As someone born with a facial difference, the descriptions around the fear the main character Alice has about looking at herself and also letting others see her only increases the stigma around people like me. Living with a facial difference is hard. There have been days when I didn’t want to look at myself in the mirror, and the stares, laughs and discrimination I endure regularly is wearing. But I am proof that you can thrive, and be happy with your appearance if you have a facial difference. There really wasn’t any hope for Alice. She couldn’t even imagine that happening.
And the idea that you don’t need to see someone to fall in love is true (I did years of internet dating, and loved people I’d only talked to online/phone, and I was very self conscious about revealing my appearance to boys I was keen on) but also suggests disabled people are rarely loved for our appearances, that any “deformities” must be looked past. Above all, the idea that disabled people’s worth is measured by the love from someone else rather than self love is perpetuated frequently throughout the book.

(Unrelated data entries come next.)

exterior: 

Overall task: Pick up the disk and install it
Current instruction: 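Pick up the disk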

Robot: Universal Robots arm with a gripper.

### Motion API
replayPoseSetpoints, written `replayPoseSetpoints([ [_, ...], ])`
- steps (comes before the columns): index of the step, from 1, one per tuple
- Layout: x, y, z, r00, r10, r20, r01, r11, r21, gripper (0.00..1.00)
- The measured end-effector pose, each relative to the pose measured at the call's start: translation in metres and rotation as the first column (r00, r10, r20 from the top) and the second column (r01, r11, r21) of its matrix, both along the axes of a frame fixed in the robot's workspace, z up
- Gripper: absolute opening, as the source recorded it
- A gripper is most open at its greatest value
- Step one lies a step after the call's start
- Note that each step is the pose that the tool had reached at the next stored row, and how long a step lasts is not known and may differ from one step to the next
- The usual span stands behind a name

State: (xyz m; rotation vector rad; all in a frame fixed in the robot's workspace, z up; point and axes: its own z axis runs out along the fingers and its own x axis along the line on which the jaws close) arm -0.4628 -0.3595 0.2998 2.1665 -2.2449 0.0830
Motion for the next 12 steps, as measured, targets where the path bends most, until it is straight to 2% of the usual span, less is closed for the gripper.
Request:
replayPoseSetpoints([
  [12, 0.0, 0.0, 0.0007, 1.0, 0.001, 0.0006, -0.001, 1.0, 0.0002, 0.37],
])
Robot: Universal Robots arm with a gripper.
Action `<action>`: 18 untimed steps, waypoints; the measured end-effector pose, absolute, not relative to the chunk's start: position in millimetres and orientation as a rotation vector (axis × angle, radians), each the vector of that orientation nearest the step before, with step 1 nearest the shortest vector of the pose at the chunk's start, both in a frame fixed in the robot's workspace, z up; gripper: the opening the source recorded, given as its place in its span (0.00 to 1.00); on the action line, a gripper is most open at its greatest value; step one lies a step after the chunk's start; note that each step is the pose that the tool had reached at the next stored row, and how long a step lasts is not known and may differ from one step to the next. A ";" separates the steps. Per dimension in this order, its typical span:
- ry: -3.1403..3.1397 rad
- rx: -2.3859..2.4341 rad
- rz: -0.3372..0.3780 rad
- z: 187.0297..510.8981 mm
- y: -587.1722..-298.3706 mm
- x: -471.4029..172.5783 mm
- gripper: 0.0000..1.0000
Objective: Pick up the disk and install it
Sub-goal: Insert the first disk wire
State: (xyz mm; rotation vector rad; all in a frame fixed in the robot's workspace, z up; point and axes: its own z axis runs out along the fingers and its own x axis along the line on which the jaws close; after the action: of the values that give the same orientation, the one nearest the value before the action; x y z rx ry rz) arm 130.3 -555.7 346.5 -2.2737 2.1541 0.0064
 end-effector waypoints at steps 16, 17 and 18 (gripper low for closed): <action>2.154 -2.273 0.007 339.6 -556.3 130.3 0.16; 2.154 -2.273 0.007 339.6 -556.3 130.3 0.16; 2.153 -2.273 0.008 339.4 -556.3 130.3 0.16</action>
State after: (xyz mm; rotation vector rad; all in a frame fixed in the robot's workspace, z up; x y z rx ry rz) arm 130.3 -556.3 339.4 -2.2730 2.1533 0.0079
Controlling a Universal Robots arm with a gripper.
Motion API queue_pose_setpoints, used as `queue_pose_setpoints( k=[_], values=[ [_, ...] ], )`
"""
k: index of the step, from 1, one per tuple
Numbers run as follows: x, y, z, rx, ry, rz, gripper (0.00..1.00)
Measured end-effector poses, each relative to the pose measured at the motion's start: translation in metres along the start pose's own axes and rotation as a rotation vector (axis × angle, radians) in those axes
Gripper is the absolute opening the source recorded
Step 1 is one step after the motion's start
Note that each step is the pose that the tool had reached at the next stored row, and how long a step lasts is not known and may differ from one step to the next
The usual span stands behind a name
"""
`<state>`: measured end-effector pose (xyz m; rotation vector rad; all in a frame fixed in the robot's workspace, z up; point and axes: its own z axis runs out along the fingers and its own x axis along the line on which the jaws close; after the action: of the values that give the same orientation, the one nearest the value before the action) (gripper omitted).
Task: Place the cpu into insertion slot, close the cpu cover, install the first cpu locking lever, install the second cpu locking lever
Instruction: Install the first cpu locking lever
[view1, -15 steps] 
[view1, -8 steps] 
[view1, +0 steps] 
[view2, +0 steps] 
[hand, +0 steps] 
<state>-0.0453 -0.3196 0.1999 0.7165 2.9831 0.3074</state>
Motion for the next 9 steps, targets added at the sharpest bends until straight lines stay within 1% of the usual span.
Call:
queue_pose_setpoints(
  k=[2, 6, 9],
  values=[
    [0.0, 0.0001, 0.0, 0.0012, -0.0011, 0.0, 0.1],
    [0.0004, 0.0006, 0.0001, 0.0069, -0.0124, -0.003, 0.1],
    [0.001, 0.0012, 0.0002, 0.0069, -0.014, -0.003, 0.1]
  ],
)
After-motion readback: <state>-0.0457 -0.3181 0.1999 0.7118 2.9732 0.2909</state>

I also recognise that the experience of acquired disability is different to mine. There is grief, and it’s valid. But I worry these tropes (like with Jo Jo Moyes’ Me Before You) suggest disabled is worse than death, and it might be a reader’s only experience with disability.
There was a little about the difficulty of navigating stares and pointing from children and adults; but no real resolution in how to handle these situations. I would love to have seen Alice especially find some role models in the facial difference community, perhaps some reference to Changing Faces – the British charity that does so much good work in educating people about facial differences. But there was no mention of either. Even consulting with the charity on language would have helped.
Alfie was fairly upbeat about his acquired disability – I like to think this rubbed off on Alice at the end of the book. There was a lot of talk from Alice about wanting her face to be “fixed”, against Alfie’s beliefs. Now it wasn’t up to him to have a say in what Alice does with her body, but at least one character had a perspective that Alice’s face was not something to be hidden away.
While there was a happy ending, it wasn’t enough to redeem itself from the shame and tragic narrative throughout.
There were good intentions with Before I Saw You. But there was so much ableism which left me frustrated. There were so many missed opportunities in this book – particularly to show disability isn’t a tragedy. Mostly, it left me sad that seemingly another book takes up space in writing Disability as a tragedy.
This book doesn’t make any room for us disabled people, and it reinforces stereotypes that our lives are terrible. Disabled people, people with facial differences, we deserve better representation in literature than this.